Is this the start of a second wave, and if so, will it be as bad as the first?
The number of Covid-19 infections has almost doubled in one week. 3,497 cases were announced yesterday. Hospital admissions have also increased. We’ll soon find out if this is a second wave, but there are some indicators of what’s to come.
Cases rise rapidly …
Researchers at Imperial College London said Friday that the number of cases in England has doubled roughly every 7.7 days and that the reproductive rate is 1
… But the April levels are still a long way off
About 3,000 people were hospitalized every day in April, and the number of deaths doubled every four days. With the current infection and approval rate, it would take five weeks to reach these levels.
EU cases have yet to stop rising
In Spain, France and Greece, infection rates rose to record levels in the past week. France reported nearly 10,000 new infections on Thursday and Spain 12,183 on Friday.
Other diseases can affect the NHS
The NHS is better prepared now. Many infections were transmitted in hospitals and nursing homes earlier this year. Most have since developed methods to keep Covid patients separate and better treat patients. Still, the number of patients admitted with other illnesses such as flu and norovirus has historically increased over the winter months.
The rules for social distancing are stricter …
The rule that no more than six people are allowed to gather socially comes into force in England tomorrow. But will people follow him? The National Statistics Office says that in England and Scotland, only 46% of adults reported staying socially distant.

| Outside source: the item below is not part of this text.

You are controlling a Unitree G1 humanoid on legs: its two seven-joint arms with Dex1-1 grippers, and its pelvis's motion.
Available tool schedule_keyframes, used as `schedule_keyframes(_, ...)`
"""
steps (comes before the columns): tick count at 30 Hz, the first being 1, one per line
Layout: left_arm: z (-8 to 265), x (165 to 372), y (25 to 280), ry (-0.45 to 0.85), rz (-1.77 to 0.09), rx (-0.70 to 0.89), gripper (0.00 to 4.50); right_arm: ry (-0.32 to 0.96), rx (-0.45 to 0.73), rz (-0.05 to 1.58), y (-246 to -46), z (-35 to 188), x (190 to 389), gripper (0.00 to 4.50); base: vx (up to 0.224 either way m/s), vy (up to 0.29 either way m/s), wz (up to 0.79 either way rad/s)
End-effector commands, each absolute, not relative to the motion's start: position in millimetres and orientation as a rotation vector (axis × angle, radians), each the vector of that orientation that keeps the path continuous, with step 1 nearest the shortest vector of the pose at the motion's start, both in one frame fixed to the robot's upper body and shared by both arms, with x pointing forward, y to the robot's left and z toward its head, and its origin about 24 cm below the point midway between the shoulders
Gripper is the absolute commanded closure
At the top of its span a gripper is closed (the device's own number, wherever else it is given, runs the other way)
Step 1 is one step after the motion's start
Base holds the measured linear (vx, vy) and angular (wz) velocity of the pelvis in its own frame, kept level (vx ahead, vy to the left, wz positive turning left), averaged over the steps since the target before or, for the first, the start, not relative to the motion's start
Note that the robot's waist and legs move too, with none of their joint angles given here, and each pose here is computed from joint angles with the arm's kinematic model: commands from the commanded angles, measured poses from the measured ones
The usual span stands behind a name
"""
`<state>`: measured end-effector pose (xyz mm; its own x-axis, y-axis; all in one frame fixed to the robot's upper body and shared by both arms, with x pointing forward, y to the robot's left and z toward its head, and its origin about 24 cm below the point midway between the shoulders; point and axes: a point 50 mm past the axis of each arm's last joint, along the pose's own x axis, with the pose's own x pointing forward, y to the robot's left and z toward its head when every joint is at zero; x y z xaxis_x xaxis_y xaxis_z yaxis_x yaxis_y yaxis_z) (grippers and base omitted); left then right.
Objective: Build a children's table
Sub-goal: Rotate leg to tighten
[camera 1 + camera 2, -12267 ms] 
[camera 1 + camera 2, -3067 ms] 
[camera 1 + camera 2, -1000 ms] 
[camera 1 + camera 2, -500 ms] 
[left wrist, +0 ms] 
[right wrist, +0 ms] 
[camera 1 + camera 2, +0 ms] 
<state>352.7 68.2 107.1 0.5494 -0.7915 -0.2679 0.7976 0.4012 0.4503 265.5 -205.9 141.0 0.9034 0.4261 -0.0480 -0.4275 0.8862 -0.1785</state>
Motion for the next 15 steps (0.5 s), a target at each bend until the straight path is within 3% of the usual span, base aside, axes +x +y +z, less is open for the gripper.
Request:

… But the universities are opening again
Almost 28% of new infections occur in people over the age of 20, and the rate has reached 46 per 100,000 people in that age group. The schools are open and the universities are reopening. While social distancing measures are in place, large classroom and lecture hall gatherings are in stark contrast to the rule of six. Over the past week, rates for people aged 30 to 59 have also risen rapidly. People in their 70s are still seeing relatively low infection rates, but those numbers are also rising.